#### [EXERCISE AIM]
Look below for the line holding "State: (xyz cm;" and the line holding "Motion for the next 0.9". Transcribe exactly those lines and all lines between them, nothing more.

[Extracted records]
== == ==

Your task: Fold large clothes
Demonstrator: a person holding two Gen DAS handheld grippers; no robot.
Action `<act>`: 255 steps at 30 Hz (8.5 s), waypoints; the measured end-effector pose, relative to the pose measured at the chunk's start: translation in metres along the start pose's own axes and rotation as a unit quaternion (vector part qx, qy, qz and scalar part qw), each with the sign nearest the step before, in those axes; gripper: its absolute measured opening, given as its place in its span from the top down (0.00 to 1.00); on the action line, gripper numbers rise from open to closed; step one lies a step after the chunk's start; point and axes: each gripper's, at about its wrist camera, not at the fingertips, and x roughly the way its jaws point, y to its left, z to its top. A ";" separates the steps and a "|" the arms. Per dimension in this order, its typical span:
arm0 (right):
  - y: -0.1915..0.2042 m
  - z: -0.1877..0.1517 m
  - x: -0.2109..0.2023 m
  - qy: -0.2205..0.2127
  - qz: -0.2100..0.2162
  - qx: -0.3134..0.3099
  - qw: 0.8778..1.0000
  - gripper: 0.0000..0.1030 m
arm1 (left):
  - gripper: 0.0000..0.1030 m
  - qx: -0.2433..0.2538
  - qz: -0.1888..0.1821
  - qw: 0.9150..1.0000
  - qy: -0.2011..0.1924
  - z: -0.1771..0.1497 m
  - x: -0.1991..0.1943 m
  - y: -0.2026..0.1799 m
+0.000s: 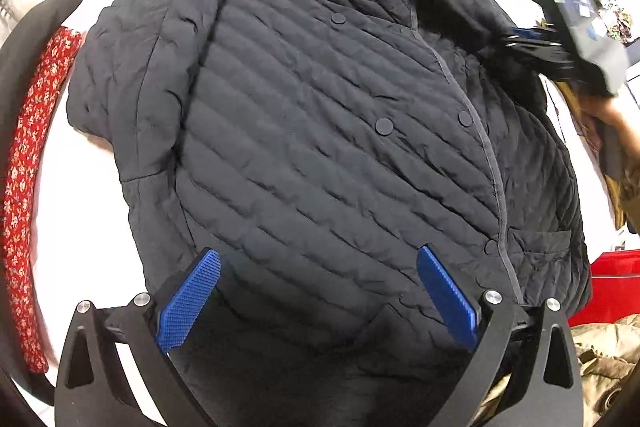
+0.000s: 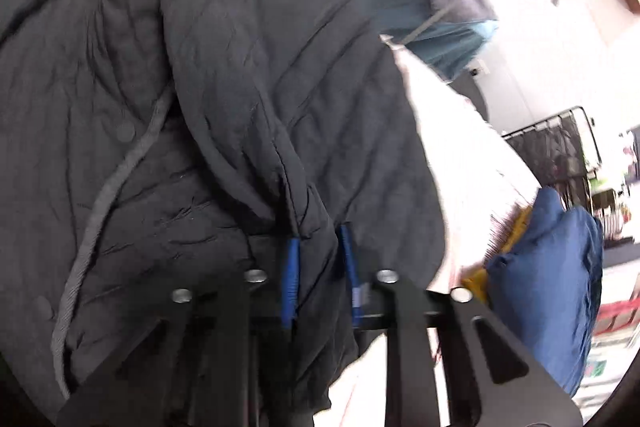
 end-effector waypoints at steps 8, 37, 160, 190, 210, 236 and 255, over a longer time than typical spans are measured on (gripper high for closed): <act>-0.096 -0.052 -0.049 -0.025 0.024 0.197 0.980 0.91 | 0.06 0.041 -0.010 0.999 -0.021 0.018 -0.011 -0.024; -0.135 -0.186 -0.029 0.085 0.090 0.372 0.920 0.33 | 0.06 0.029 -0.070 0.997 -0.021 0.177 0.049 -0.082; 0.025 0.005 0.006 0.098 0.212 0.190 0.953 0.05 | 0.06 -0.064 0.089 0.991 -0.077 0.018 0.035 -0.026; 0.043 -0.105 -0.081 0.146 0.175 0.325 0.918 0.05 | 0.30 0.025 0.180 0.983 -0.032 0.234 0.107 0.075; 0.033 -0.062 -0.083 0.091 0.208 0.296 0.928 0.05 | 0.91 -0.104 -0.037 0.975 -0.195 0.143 -0.078 0.106; 0.013 -0.097 -0.048 0.137 0.220 0.371 0.892 0.05 | 0.13 0.182 0.045 0.981 -0.046 0.068 0.032 -0.090; 0.003 -0.021 -0.015 0.108 0.217 0.351 0.904 0.24 | 0.06 -0.003 0.001 0.999 -0.033 0.011 -0.005 0.020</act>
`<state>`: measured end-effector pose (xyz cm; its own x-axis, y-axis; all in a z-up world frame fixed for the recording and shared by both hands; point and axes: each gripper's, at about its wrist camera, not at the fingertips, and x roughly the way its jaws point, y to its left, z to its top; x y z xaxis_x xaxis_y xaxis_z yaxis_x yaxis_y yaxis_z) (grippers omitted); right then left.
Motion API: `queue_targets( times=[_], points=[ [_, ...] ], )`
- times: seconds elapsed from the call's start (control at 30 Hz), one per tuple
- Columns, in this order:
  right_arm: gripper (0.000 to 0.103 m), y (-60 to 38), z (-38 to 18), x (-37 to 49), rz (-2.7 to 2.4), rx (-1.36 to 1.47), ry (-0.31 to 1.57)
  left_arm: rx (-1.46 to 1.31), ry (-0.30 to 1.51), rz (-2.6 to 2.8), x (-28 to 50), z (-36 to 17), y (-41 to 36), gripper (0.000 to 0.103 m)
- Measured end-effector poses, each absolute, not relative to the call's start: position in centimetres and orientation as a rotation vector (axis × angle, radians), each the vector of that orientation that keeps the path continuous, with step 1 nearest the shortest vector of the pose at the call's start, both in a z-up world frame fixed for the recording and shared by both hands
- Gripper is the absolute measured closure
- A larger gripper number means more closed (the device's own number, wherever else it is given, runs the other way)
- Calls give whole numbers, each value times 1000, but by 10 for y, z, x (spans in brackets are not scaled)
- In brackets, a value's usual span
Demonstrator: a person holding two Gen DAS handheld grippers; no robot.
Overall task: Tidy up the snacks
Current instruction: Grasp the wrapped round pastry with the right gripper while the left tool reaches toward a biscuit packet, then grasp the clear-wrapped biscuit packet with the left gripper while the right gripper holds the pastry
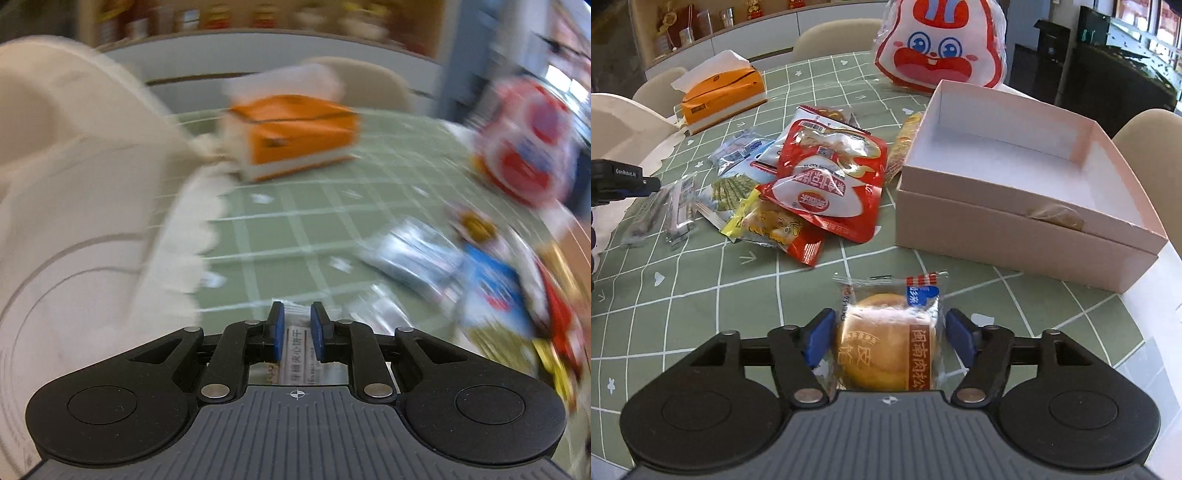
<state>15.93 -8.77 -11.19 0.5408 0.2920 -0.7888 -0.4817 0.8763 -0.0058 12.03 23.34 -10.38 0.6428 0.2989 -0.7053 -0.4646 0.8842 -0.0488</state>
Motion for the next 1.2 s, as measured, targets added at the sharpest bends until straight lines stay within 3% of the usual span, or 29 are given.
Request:
queue_targets(
  times=[0.17,0.4,0.63,0.97,1.2],
  points=[
    [23,-84,-116,155,459,-232,865,-113,786,304,106,-103,201,84],
    [15,-84,-119,152,459,-225,843,-138,814,148,68,-101,170,84],
    [0,-83,-127,146,466,-219,800,-242,822,105,45,-101,160,82],
    [0,-85,-131,141,472,-213,748,-579,861,305,32,-103,192,82],
    [0,-87,-131,140,477,-211,740,-577,844,338,29,-100,189,81]
  ],
)
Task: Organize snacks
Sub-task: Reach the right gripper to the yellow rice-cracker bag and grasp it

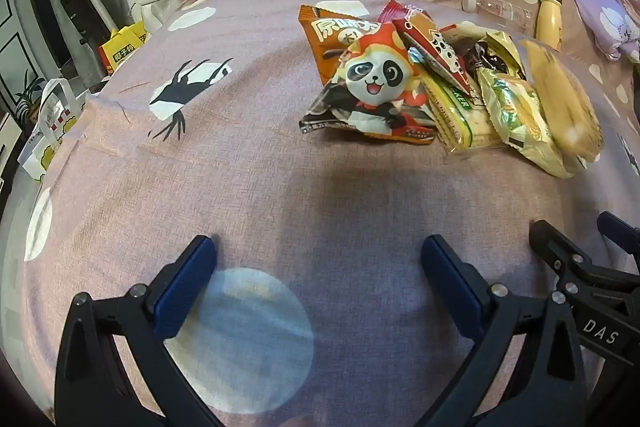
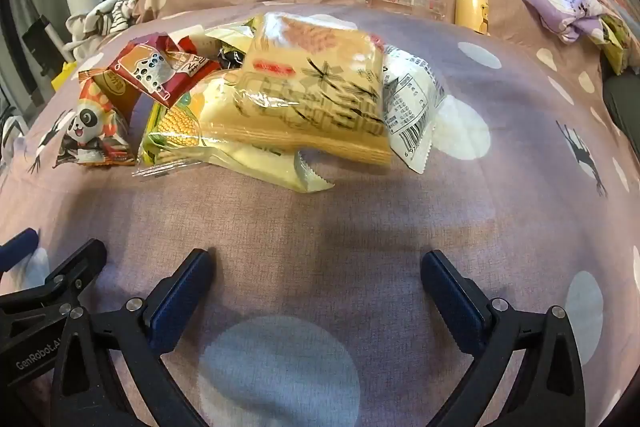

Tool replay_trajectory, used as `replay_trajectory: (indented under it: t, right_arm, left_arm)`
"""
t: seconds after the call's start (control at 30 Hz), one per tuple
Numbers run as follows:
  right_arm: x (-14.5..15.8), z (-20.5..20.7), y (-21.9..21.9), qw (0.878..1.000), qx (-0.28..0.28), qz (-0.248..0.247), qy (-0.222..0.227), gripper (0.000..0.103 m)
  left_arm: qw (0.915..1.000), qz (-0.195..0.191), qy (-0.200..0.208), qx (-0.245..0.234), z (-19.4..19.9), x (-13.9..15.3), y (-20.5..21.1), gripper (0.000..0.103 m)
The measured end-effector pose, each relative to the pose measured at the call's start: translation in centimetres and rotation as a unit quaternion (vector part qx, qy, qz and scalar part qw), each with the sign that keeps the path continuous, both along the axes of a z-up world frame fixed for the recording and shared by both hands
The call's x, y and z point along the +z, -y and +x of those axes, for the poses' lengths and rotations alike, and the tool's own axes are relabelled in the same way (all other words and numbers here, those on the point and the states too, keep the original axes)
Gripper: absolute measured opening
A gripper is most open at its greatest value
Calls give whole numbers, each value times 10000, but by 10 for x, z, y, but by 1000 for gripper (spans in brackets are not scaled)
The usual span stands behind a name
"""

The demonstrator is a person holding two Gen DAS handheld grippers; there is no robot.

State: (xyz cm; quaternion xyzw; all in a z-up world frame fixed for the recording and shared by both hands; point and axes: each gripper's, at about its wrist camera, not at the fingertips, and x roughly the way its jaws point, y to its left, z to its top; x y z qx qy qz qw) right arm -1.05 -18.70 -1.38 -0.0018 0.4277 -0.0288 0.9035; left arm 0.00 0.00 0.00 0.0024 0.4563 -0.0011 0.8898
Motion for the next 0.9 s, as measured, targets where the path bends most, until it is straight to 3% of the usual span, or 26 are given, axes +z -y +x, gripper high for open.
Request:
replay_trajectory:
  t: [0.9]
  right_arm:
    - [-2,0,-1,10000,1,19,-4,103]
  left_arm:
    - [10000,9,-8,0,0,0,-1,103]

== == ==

#### [OUTPUT FOR THIS EXERCISE]
State: (xyz cm; quaternion xyzw; all in a z-up world frame fixed for the recording and shared by both hands; point and axes: each gripper's, at about its wrist camera, not at the fingertips, and x roughly the way its jaws point, y to its left, z to its top; x y z qx qy qz qw) right arm -1.05 -18.70 -1.38 -0.0018 0.4277 -0.0288 0.9035; left arm 0.00 0.00 0.00 0.0024 0.4563 -0.0011 0.8898
Motion for the next 0.9 s, as measured, targets where the path bends most, until it is straight to 3% of the usual span, or 26 are given, axes +z -y +x, gripper high for open.

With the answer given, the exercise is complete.